> [DIRECTIONS FOR THIS TASK]: Return each entry word for word, without its pictures.

> [DATA SECTION]:
+ + + +

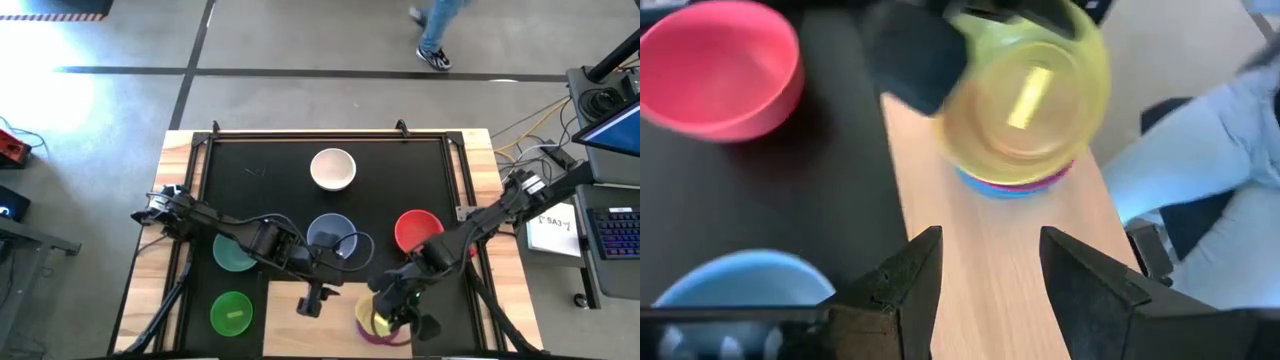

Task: Place and stack bowls onto a shelf
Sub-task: Stack the small yellow bowl on top of the small pink bowl on the shelf

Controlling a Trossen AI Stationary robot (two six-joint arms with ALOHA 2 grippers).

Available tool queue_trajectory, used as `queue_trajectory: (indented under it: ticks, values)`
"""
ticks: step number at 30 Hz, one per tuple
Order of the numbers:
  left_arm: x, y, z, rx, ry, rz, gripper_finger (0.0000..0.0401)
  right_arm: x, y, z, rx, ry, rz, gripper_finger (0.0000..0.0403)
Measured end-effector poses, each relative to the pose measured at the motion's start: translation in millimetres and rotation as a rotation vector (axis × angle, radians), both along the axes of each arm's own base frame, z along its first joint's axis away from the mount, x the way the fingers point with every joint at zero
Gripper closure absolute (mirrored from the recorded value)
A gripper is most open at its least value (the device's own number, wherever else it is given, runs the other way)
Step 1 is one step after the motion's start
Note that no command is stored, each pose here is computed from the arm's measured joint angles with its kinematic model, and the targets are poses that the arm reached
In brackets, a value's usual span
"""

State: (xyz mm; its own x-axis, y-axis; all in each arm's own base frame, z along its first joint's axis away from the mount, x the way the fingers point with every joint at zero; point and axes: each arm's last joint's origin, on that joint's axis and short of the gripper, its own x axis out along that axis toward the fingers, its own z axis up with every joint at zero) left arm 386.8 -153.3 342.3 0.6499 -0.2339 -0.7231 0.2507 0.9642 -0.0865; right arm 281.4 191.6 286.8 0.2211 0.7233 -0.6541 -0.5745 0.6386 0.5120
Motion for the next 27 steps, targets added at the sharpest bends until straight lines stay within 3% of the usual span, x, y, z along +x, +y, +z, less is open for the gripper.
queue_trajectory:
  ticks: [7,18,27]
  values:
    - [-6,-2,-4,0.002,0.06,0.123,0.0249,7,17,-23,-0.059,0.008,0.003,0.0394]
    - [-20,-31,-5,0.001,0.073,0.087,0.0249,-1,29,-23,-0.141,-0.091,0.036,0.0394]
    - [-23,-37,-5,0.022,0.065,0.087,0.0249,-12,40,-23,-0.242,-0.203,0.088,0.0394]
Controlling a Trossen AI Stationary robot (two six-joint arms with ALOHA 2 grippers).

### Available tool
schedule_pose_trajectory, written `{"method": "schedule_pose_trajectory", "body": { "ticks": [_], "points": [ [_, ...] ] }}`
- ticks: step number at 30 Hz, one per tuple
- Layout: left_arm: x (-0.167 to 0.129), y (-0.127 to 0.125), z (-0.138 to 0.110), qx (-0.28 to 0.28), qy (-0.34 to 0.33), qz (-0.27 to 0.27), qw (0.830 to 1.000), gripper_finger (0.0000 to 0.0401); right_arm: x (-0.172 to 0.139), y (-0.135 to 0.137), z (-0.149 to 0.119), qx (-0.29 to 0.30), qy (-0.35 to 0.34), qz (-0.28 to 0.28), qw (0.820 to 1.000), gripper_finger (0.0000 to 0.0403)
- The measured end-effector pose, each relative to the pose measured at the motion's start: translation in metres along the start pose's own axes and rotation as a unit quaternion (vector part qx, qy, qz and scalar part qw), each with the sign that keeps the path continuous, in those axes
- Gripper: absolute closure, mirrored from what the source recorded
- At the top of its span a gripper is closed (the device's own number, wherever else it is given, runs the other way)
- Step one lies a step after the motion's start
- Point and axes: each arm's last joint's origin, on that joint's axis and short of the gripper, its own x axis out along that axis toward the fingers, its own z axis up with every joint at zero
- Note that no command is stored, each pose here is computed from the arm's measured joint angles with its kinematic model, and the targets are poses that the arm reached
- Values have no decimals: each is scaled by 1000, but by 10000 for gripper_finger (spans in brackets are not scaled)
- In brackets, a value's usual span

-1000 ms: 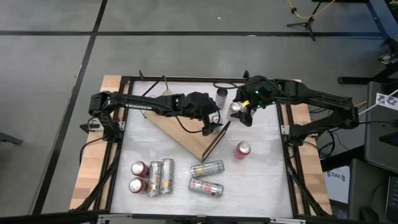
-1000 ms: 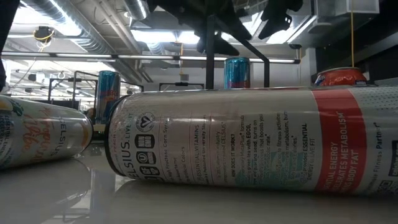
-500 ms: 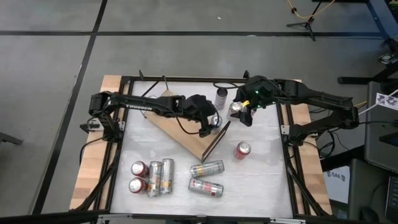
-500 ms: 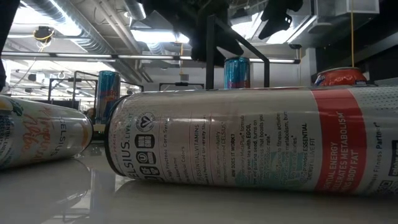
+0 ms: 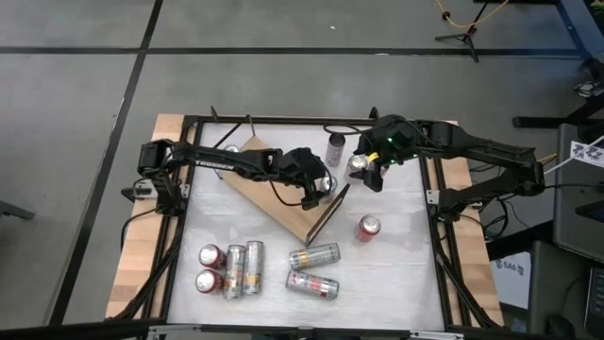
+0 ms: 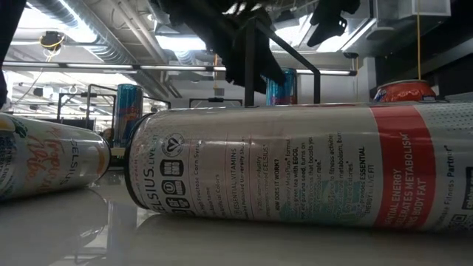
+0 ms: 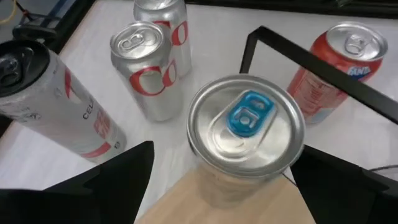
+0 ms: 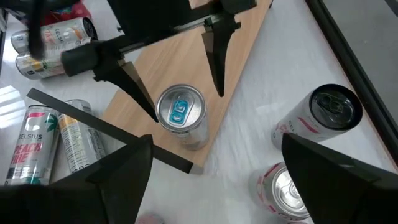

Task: Place canned beverage on shelf
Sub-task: Put the blue soda can aligned with the blue soda can on the shelf

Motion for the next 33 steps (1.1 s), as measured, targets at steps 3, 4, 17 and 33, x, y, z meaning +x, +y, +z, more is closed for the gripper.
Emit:
{"method": "schedule_pose_trajectory", "body": {
  "ticks": [3, 4, 17, 33],
  "points": [
    [10, -1, -3, 4, -1, 0, 1000, 39, 0, 0, -1, 0, 3, 0, 1000, 54],
    [14, -1, -5, 7, -1, 0, 1000, 39, 0, 0, -1, 1, 3, 0, 1000, 54],
    [14, -5, -1, 9, -24, 15, 1000, 65, 0, -1, -2, 1, 12, -9, 1000, 54],
    [6, -4, 1, 17, -19, 10, 1000, 190, 0, -1, -3, 1, 13, -10, 1000, 54]
  ]
}}
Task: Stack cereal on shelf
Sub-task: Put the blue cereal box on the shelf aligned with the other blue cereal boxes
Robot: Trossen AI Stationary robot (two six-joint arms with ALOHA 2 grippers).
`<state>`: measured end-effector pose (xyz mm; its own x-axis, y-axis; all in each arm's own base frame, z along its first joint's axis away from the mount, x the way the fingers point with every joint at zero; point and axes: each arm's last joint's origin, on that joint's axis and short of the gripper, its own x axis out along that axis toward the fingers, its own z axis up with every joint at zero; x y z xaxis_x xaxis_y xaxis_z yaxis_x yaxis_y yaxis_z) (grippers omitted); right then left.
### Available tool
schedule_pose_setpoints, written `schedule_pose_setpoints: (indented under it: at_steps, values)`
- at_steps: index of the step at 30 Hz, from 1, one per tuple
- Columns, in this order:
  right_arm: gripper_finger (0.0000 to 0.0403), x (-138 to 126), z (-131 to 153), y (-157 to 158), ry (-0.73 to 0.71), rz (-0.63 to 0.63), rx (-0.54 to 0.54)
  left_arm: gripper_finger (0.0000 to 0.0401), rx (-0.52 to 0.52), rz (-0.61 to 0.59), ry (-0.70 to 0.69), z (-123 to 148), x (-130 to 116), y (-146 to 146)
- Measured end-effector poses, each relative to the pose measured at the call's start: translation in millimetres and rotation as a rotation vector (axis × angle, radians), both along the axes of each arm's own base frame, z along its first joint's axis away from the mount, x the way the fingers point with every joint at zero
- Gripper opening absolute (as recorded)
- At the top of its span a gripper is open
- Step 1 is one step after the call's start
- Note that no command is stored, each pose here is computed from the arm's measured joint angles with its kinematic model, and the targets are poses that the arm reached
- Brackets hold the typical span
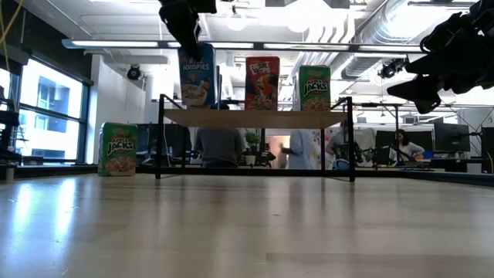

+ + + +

> [TASK ANSWER]:
Task: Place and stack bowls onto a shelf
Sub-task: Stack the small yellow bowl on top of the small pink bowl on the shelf

Controlling a Trossen AI Stationary robot (two six-joint arms with ALOHA 2 grippers).

Available tool queue_trajectory, used as `queue_trajectory: (indented under it: ticks, values)`
"""
ticks: step number at 30 Hz, one per tuple
Order of the numbers:
  left_arm: x, y, z, rx, ry, rz, gripper_finger (0.0000..0.0401)
  right_arm: x, y, z, rx, ry, rz, gripper_finger (0.0000..0.0403)
Measured end-effector poses, each relative to the pose measured at the motion's start: translation in millimetres and rotation as a rotation vector (axis × angle, radians), both along the axes of each arm's own base frame, z along its first joint's axis away from the mount, x the way the fingers point with every joint at zero
Gripper closure absolute (mirrored from the recorded value)
A gripper is most open at its least value (the device's own number, wherever else it is given, runs the other way)
Step 1 is one step after the motion's start
Note that no command is stored, each pose here is computed from the arm's measured joint angles with its kinematic model, and the targets are poses that the arm reached
In brackets, a value's usual span
"""

State: (xyz mm; its own x-axis, y-axis; all in each arm's own base frame, z along its first joint's axis away from the mount, x the way the fingers point with every joint at zero; point and axes: each arm's last joint's origin, on that joint's axis and short of the gripper, its own x axis out along that axis toward the fingers, its own z axis up with every joint at zero) left arm 386.8 -153.3 342.3 0.6499 -0.2339 -0.7231 0.2507 0.9642 -0.0865; right arm 281.4 191.6 286.8 0.2211 0.7233 -0.6541 -0.5745 0.6386 0.5120
Motion for the next 27 steps, targets added at the sharpest bends until straight lines stay within 3% of the usual span, x, y, z along +x, +y, +z, less is open for the gripper.
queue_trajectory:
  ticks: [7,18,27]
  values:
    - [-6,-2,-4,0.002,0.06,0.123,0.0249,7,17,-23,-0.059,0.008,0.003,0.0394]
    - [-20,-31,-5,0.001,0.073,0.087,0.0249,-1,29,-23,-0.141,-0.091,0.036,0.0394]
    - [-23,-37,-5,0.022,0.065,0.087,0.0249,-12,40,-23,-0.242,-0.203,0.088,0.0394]
Controlling a Trossen AI Stationary robot (two six-joint arms with ALOHA 2 grippers).

### Available tool
schedule_pose_trajectory, written `{"method": "schedule_pose_trajectory", "body": { "ticks": [_], "points": [ [_, ...] ] }}`
- ticks: step number at 30 Hz, one per tuple
- Layout: left_arm: x (-0.167 to 0.129), y (-0.127 to 0.125), z (-0.138 to 0.110), qx (-0.28 to 0.28), qy (-0.34 to 0.33), qz (-0.27 to 0.27), qw (0.830 to 1.000), gripper_finger (0.0000 to 0.0401); right_arm: x (-0.172 to 0.139), y (-0.135 to 0.137), z (-0.149 to 0.119), qx (-0.29 to 0.30), qy (-0.35 to 0.34), qz (-0.28 to 0.28), qw (0.820 to 1.000), gripper_finger (0.0000 to 0.0403)
- The measured end-effector pose, each relative to the pose measured at the motion's start: translation in metres along the start pose's own axes and rotation as a unit quaternion (vector part qx, qy, qz and scalar part qw), each with the sign that keeps the path continuous, in those axes
- Gripper: absolute closure, mirrored from what the source recorded
- At the top of its span a gripper is closed (the device's own number, wherever else it is given, runs the other way)
- Step one lies a step after the motion's start
- Point and axes: each arm's last joint's origin, on that joint's axis and short of the gripper, its own x axis out along that axis toward the fingers, its own z axis up with every joint at zero
- Note that no command is stored, each pose here is computed from the arm's measured joint angles with its kinematic model, and the targets are poses that the arm reached
- Values have no decimals: each is scaled by 1000, but by 10000 for gripper_finger (spans in brackets are not scaled)
- In brackets, a value's usual span

-1000 ms: 
-1000 ms: 
-500 ms: 
-500 ms: 
+0 ms: 
+0 ms: 
+0 ms: 
+0 ms: 

Task: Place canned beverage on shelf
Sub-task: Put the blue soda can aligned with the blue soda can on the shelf

Motion for the next 33 steps (1.1 s), as measured, targets at steps 3, 4, 17 and 33, x, y, z meaning +x, +y, +z, more is closed for the gripper.
Emit:
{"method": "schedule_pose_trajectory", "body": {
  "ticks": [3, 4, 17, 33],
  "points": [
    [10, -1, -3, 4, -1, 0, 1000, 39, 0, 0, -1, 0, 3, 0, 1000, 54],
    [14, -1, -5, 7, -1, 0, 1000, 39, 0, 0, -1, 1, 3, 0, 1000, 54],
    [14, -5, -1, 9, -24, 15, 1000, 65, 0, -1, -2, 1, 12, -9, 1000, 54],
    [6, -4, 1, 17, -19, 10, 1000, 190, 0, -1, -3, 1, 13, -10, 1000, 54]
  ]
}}
Task: Stack cereal on shelf
Sub-task: Put the blue cereal box on the shelf aligned with the other blue cereal boxes
Robot: Trossen AI Stationary robot (two six-joint arms with ALOHA 2 grippers).
`<state>`: measured end-effector pose (xyz mm; its own x-axis, y-axis; all in each arm's own base frame, z along its first joint's axis away from the mount, x the way the fingers point with every joint at zero; point and axes: each arm's last joint's origin, on that joint's axis and short of the gripper, its own x axis out along that axis toward the fingers, its own z axis up with every joint at zero; x y z xaxis_x xaxis_y xaxis_z yaxis_x yaxis_y yaxis_z) (grippers omitted); right then left.
### Available tool
schedule_pose_setpoints, written `schedule_pose_setpoints: (indented under it: at_steps, values)`
- at_steps: index of the step at 30 Hz, from 1, one per tuple
- Columns, in this order:
  right_arm: gripper_finger (0.0000 to 0.0403), x (-138 to 126), z (-131 to 153), y (-157 to 158), ry (-0.73 to 0.71), rz (-0.63 to 0.63), rx (-0.54 to 0.54)
  left_arm: gripper_finger (0.0000 to 0.0401), rx (-0.52 to 0.52), rz (-0.61 to 0.59), ry (-0.70 to 0.69), z (-123 to 148), x (-130 to 116), y (-146 to 146)
- Measured end-effector poses, each relative to the pose measured at the call's start: translation in millimetres and rotation as a rotation vector (axis × angle, radians), both along the axes of each arm's own base frame, z along its first joint's axis away from the mount, x the way the fingers point with every joint at zero
- Gripper opening absolute (as recorded)
- At the top of its span a gripper is open
- Step 1 is one step after the call's start
- Note that no command is stored, each pose here is computed from the arm's measured joint angles with its kinematic model, and the targets are poses that the arm reached
- Brackets hold the typical span

Nothing remains to be done, and the exercise is complete.